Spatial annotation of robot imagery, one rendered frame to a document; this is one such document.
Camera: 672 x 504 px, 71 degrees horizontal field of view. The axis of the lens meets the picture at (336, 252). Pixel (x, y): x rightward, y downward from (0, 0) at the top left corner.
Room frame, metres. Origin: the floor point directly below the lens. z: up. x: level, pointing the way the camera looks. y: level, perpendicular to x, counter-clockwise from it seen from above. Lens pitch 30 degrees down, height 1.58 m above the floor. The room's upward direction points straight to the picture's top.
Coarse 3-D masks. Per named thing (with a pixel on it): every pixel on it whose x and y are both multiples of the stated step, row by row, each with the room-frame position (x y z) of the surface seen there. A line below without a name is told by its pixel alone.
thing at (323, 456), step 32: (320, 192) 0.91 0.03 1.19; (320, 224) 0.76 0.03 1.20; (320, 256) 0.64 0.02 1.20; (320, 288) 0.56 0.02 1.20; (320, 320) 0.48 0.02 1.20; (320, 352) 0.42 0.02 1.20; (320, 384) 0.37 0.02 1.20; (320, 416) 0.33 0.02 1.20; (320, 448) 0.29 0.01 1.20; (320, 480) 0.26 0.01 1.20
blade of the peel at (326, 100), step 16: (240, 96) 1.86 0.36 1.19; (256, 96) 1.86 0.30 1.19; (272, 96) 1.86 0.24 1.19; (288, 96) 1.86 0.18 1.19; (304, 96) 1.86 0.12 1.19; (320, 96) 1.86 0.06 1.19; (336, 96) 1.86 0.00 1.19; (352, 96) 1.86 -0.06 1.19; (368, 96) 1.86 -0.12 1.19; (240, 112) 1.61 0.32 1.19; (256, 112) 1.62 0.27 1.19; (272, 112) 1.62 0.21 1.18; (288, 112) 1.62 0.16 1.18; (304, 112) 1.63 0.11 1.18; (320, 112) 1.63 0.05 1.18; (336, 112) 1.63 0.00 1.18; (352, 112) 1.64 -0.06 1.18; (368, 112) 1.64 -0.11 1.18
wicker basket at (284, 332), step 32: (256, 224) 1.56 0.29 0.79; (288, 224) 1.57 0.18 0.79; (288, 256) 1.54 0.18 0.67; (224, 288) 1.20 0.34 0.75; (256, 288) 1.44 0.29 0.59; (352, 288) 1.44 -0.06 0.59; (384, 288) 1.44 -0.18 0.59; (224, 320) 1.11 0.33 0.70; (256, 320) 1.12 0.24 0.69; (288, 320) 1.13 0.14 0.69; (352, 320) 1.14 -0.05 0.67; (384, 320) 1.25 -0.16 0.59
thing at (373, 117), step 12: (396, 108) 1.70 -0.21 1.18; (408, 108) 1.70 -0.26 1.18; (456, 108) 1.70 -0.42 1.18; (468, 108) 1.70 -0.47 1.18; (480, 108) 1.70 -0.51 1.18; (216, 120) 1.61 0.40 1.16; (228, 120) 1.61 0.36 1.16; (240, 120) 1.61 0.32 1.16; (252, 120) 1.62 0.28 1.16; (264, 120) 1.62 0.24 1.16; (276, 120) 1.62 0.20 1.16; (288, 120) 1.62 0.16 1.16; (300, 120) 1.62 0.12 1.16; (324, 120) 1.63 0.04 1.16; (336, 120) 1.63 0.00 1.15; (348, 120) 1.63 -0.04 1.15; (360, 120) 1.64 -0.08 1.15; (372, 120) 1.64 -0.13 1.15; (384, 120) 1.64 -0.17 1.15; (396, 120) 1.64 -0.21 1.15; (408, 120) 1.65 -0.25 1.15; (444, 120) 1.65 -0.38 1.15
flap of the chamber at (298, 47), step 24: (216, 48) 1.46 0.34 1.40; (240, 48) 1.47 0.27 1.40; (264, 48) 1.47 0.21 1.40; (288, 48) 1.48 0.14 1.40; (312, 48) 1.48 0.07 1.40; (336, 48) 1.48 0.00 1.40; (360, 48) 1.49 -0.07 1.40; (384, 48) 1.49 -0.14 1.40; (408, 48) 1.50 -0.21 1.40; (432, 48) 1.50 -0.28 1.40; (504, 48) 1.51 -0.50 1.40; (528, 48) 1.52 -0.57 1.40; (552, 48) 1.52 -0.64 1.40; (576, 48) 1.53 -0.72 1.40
• • • • • • •
> _Goal of the exercise_
Output each record precisely as written.

> _Result below_
Spatial annotation of robot imagery, one rendered frame to a document; this is one such document.
Camera: 672 x 504 px, 71 degrees horizontal field of view. The axis of the lens meets the picture at (336, 252). Pixel (x, y): x rightward, y downward from (0, 0) at the top left corner.
Room frame, metres. Origin: the floor point directly below the lens. z: up. x: level, pointing the way the camera looks. y: level, perpendicular to x, counter-clockwise from it seen from above. Lens pitch 30 degrees down, height 1.58 m above the floor. The room's upward direction points straight to the picture's top.
Coarse 3-D masks. Per named thing (with a pixel on it): every pixel on it whose x and y are both multiples of the stated step, row by row, each with the room-frame position (x y z) of the surface seen there. A line below without a name is told by its pixel alone.
thing at (323, 456), step 32: (320, 192) 0.91 0.03 1.19; (320, 224) 0.76 0.03 1.20; (320, 256) 0.64 0.02 1.20; (320, 288) 0.56 0.02 1.20; (320, 320) 0.48 0.02 1.20; (320, 352) 0.42 0.02 1.20; (320, 384) 0.37 0.02 1.20; (320, 416) 0.33 0.02 1.20; (320, 448) 0.29 0.01 1.20; (320, 480) 0.26 0.01 1.20
blade of the peel at (326, 100), step 16: (240, 96) 1.86 0.36 1.19; (256, 96) 1.86 0.30 1.19; (272, 96) 1.86 0.24 1.19; (288, 96) 1.86 0.18 1.19; (304, 96) 1.86 0.12 1.19; (320, 96) 1.86 0.06 1.19; (336, 96) 1.86 0.00 1.19; (352, 96) 1.86 -0.06 1.19; (368, 96) 1.86 -0.12 1.19; (240, 112) 1.61 0.32 1.19; (256, 112) 1.62 0.27 1.19; (272, 112) 1.62 0.21 1.18; (288, 112) 1.62 0.16 1.18; (304, 112) 1.63 0.11 1.18; (320, 112) 1.63 0.05 1.18; (336, 112) 1.63 0.00 1.18; (352, 112) 1.64 -0.06 1.18; (368, 112) 1.64 -0.11 1.18
wicker basket at (284, 332), step 32: (256, 224) 1.56 0.29 0.79; (288, 224) 1.57 0.18 0.79; (288, 256) 1.54 0.18 0.67; (224, 288) 1.20 0.34 0.75; (256, 288) 1.44 0.29 0.59; (352, 288) 1.44 -0.06 0.59; (384, 288) 1.44 -0.18 0.59; (224, 320) 1.11 0.33 0.70; (256, 320) 1.12 0.24 0.69; (288, 320) 1.13 0.14 0.69; (352, 320) 1.14 -0.05 0.67; (384, 320) 1.25 -0.16 0.59
thing at (373, 117), step 12: (396, 108) 1.70 -0.21 1.18; (408, 108) 1.70 -0.26 1.18; (456, 108) 1.70 -0.42 1.18; (468, 108) 1.70 -0.47 1.18; (480, 108) 1.70 -0.51 1.18; (216, 120) 1.61 0.40 1.16; (228, 120) 1.61 0.36 1.16; (240, 120) 1.61 0.32 1.16; (252, 120) 1.62 0.28 1.16; (264, 120) 1.62 0.24 1.16; (276, 120) 1.62 0.20 1.16; (288, 120) 1.62 0.16 1.16; (300, 120) 1.62 0.12 1.16; (324, 120) 1.63 0.04 1.16; (336, 120) 1.63 0.00 1.15; (348, 120) 1.63 -0.04 1.15; (360, 120) 1.64 -0.08 1.15; (372, 120) 1.64 -0.13 1.15; (384, 120) 1.64 -0.17 1.15; (396, 120) 1.64 -0.21 1.15; (408, 120) 1.65 -0.25 1.15; (444, 120) 1.65 -0.38 1.15
flap of the chamber at (298, 47), step 24: (216, 48) 1.46 0.34 1.40; (240, 48) 1.47 0.27 1.40; (264, 48) 1.47 0.21 1.40; (288, 48) 1.48 0.14 1.40; (312, 48) 1.48 0.07 1.40; (336, 48) 1.48 0.00 1.40; (360, 48) 1.49 -0.07 1.40; (384, 48) 1.49 -0.14 1.40; (408, 48) 1.50 -0.21 1.40; (432, 48) 1.50 -0.28 1.40; (504, 48) 1.51 -0.50 1.40; (528, 48) 1.52 -0.57 1.40; (552, 48) 1.52 -0.64 1.40; (576, 48) 1.53 -0.72 1.40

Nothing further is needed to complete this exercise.